I quaderni di San Gersolè

Con i diari scolastici dei suoi allievi la maestra Maria Maltoni compose un’antologia di un centinaio di prose e una settantina di disegni

Sulla strada della Fiera d’ottobre, la più famosa del contado fiorentino, s’incontra la frazione di Impruneta San Gersolè, dal nome della pieve: San Pietro in Jerusalem. Un’originale maestra romagnola, Maria Maltoni, tra gli anni venti e gli anni cinquanta, raccoglie lavori e componimenti dei suoi alunni di quarta e quinta elementare. Con intelligenza, senza indulgere in mitizzazioni o trasfigurazioni dell’infanzia o esibizioni folkloristiche, attenta alle predisposizioni naturali e artistiche dei ragazzi, guida il loro estro e l’immaginazione. Il villaggio rurale, un grappolo di case con le botteghe e le piccole officine che servono i contadini, immerso nell’“ondaleggiante” e ridente campagna toscana, si regge sulle colture millenarie della vite e dell’olivo e sul lavoro nelle fornaci.

I ragazzi descrivono sé stessi e il loro vero mondo con schiettezza e immediatezza d’accenti e di tocco, da riecheggiare la più viva toscanità popolare. Fatterelli, incidenti minimi, inezie di vita quotidiana, d’un lavoro, di un gioco, di una gita a cui il ragazzo ha preso parte, vengono riportati con mordente e freschezza di toni, con “il dizionario che ti suona in bocca”: un impasto linguistico attinto alla sorgente, appena ritoccato per poter essere inteso da tutti. I genitori vogliono condurre un ragazzo alla fiera dell’Impruneta, con certe scarpe che gli fanno male e il ragazzo, rifiutando di andare, registra sul quaderno la sua ribellione. E si diverte con i compagni ad accendere con la lente il fuoco su un filo d’erba.

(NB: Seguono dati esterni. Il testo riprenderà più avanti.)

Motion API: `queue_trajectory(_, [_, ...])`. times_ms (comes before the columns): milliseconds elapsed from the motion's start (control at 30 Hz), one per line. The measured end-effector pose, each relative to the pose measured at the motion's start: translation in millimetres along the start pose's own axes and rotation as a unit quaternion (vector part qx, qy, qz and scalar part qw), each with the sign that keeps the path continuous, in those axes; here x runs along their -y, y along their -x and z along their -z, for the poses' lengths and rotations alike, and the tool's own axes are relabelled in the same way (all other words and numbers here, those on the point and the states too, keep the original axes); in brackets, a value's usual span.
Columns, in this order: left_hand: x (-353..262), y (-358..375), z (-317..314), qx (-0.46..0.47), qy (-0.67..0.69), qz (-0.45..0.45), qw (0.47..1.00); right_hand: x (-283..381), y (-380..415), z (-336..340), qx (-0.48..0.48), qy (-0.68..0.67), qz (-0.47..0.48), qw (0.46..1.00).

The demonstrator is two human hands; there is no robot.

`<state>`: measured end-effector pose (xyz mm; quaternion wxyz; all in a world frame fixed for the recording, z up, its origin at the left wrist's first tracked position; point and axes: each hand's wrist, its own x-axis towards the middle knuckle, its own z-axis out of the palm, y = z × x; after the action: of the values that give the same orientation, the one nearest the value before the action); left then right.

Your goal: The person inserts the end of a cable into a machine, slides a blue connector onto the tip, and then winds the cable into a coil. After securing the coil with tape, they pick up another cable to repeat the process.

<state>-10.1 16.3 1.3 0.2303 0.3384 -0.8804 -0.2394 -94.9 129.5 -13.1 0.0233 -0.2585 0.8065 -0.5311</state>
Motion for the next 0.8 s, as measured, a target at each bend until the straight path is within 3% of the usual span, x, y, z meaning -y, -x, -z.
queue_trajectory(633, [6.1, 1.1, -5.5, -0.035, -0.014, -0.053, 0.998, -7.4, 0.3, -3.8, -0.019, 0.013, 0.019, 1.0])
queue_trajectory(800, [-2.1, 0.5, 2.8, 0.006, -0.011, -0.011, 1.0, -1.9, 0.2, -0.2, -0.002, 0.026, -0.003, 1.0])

Con questi diari scolastici Maria Maltoni compone un’antologia. Il volume viene stampato dalla casa Editrice Fiorentina “Il Libro”, poco più di un centinaio di prose e una settantina di deliziosi disegni a colori che danno quasi al libro un’aria di codice antico. La Nunziatina, la Guerrenda, Sergio, Mario scrivono i loro caratteri tondi, dritti, esatti che si leggono come già stampati, con la precisione di amanuensi. I ragazzi non conoscono la prospettiva e i disegni possono essere accostati a pitture primitive. Raffigurano le rondini stilizzate, le figure umane sono caricature e allegorie. La primavera si annuncia spargendo dall’alto i fiori gialli che a San Gersolè chiamano i “piè di gallo” oppure è rappresentata da una contadina che a braccia aperte sparge il becchime ai polli. Ma tutti i disegni esprimono l’equilibrio di una ruralità che segue i cicli della natura anche nella fatica dei campi, in una campagna regolata dalla mezzadria. Si evincono i vari tipi di rapporto economico e sociale, ci sono i poveri e i padroni, quelli che hanno fatto fortuna con la guerra, e quelli che invece in inverno sono dovuti andare a tagliare le lamiere delle navi tedesche affondate. I ragazzi di febbraio intonano canti agitando fasci di paglia propiziatori al grano, in un inno alla bella stagione e alla scuola all’aperto.

Nel 1959 Einaudi pubblica i quaderni di San Gersolè con la prefazione illustre di Italo Calvino.